_Dataset section_
-------

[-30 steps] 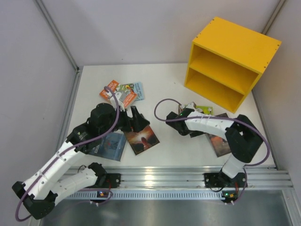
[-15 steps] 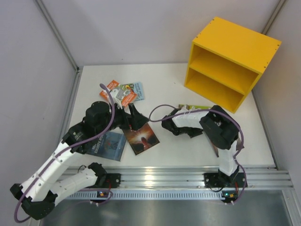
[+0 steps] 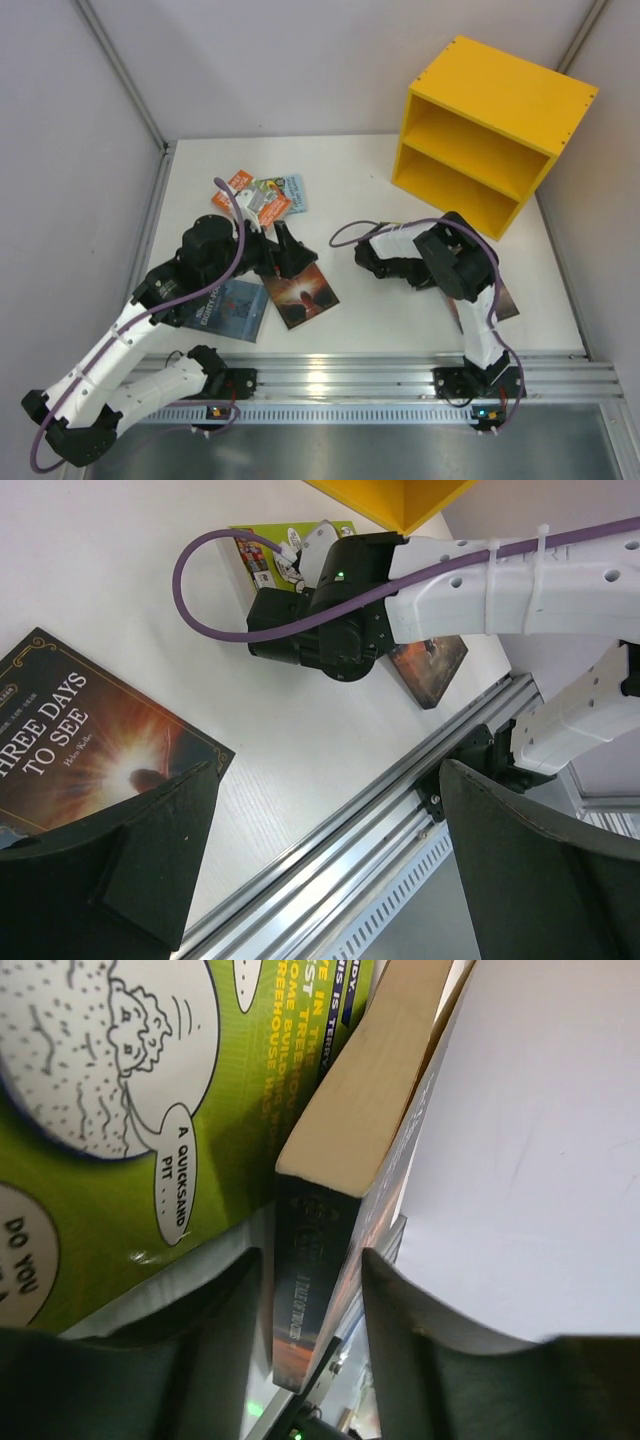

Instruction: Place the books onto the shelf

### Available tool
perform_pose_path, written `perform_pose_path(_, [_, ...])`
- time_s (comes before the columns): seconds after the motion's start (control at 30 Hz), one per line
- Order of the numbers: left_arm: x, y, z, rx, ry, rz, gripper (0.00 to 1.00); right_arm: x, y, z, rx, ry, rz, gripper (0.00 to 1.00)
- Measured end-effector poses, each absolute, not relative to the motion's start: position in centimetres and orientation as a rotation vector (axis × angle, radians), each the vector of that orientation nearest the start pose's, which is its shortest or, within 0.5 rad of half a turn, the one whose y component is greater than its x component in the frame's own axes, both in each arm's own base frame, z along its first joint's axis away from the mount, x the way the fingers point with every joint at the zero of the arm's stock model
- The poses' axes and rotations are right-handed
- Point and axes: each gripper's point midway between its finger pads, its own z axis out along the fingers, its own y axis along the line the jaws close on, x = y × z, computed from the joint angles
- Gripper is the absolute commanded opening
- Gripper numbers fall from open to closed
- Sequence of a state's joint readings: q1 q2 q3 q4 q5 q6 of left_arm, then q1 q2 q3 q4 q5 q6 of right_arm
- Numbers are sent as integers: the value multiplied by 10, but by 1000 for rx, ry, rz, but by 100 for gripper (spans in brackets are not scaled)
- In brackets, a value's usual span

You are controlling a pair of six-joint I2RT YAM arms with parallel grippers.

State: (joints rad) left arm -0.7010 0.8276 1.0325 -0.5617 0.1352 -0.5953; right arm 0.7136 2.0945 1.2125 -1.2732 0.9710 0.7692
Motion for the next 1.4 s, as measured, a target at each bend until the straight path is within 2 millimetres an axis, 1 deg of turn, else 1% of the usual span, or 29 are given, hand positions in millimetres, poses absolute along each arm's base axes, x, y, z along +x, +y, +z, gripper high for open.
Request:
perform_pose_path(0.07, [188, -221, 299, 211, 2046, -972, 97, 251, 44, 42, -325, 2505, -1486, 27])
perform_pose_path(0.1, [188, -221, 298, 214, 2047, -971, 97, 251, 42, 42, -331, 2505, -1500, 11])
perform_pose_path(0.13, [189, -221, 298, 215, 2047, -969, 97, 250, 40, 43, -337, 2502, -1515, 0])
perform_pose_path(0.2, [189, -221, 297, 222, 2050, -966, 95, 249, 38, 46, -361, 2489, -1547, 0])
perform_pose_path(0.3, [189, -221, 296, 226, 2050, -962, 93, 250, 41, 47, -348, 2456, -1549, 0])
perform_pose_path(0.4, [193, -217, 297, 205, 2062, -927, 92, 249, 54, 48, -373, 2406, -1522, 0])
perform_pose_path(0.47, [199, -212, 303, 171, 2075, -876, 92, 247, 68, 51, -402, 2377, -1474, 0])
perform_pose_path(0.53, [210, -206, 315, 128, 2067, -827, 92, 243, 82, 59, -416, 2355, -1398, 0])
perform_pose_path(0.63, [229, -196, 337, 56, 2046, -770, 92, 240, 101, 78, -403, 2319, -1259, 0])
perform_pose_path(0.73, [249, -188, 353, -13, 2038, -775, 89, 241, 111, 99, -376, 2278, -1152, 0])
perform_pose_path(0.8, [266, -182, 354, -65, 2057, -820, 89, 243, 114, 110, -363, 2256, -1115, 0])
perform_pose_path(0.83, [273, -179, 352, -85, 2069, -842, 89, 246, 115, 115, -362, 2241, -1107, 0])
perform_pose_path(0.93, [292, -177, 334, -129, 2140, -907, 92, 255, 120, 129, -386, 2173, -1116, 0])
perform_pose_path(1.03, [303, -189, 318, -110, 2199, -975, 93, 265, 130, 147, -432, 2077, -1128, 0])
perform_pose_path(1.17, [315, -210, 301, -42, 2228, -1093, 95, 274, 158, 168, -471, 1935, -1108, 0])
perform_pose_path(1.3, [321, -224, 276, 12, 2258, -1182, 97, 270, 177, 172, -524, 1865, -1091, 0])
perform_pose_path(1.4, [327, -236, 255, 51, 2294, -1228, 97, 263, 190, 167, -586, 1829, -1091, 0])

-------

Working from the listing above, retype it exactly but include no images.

_Task answer_
[-30 steps] 
[-15 steps] 
[+0 steps] 

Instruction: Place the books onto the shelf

### Available tool
perform_pose_path, written `perform_pose_path(_, [_, ...])`
- time_s (comes before the columns): seconds after the motion's start (control at 30 Hz), one per line
- Order of the numbers: left_arm: x, y, z, rx, ry, rz, gripper (0.00 to 1.00); right_arm: x, y, z, rx, ry, rz, gripper (0.00 to 1.00)
- Measured end-effector poses, each absolute, not relative to the motion's start: position in centimetres and orientation as a rotation vector (axis × angle, radians), each the vector of that orientation nearest the start pose's, which is its shortest or, within 0.5 rad of half a turn, the one whose y component is greater than its x component in the frame's own axes, both in each arm's own base frame, z along its first joint's axis away from the mount, x the way the fingers point with every joint at the zero of the arm's stock model
- The poses' axes and rotations are right-handed
- Point and axes: each gripper's point midway between its finger pads, its own z axis out along the fingers, its own y axis along the line the jaws close on, x = y × z, computed from the joint angles
- Gripper is the absolute commanded opening
- Gripper numbers fall from open to closed
- Sequence of a state's joint readings: q1 q2 q3 q4 q5 q6 of left_arm, then q1 q2 q3 q4 q5 q6 of right_arm
- Numbers are sent as integers: the value multiplied by 10, but by 1000 for rx, ry, rz, but by 100 for gripper (spans in brackets are not scaled)
- In brackets, a value's usual span

You are controlling a pair of six-joint I2RT YAM arms with parallel grippers.

State: (joints rad) left arm -0.7010 0.8276 1.0325 -0.5617 0.1352 -0.5953; right arm 0.7136 2.0945 1.2125 -1.2732 0.9710 0.7692
Motion for the next 1.4 s, as measured, a target at each bend until the straight path is within 2 millimetres an axis, 1 deg of turn, else 1% of the usual span, or 29 are given, hand positions in millimetres, poses absolute along each arm's base axes, x, y, z along +x, +y, +z, gripper high for open.
Request:
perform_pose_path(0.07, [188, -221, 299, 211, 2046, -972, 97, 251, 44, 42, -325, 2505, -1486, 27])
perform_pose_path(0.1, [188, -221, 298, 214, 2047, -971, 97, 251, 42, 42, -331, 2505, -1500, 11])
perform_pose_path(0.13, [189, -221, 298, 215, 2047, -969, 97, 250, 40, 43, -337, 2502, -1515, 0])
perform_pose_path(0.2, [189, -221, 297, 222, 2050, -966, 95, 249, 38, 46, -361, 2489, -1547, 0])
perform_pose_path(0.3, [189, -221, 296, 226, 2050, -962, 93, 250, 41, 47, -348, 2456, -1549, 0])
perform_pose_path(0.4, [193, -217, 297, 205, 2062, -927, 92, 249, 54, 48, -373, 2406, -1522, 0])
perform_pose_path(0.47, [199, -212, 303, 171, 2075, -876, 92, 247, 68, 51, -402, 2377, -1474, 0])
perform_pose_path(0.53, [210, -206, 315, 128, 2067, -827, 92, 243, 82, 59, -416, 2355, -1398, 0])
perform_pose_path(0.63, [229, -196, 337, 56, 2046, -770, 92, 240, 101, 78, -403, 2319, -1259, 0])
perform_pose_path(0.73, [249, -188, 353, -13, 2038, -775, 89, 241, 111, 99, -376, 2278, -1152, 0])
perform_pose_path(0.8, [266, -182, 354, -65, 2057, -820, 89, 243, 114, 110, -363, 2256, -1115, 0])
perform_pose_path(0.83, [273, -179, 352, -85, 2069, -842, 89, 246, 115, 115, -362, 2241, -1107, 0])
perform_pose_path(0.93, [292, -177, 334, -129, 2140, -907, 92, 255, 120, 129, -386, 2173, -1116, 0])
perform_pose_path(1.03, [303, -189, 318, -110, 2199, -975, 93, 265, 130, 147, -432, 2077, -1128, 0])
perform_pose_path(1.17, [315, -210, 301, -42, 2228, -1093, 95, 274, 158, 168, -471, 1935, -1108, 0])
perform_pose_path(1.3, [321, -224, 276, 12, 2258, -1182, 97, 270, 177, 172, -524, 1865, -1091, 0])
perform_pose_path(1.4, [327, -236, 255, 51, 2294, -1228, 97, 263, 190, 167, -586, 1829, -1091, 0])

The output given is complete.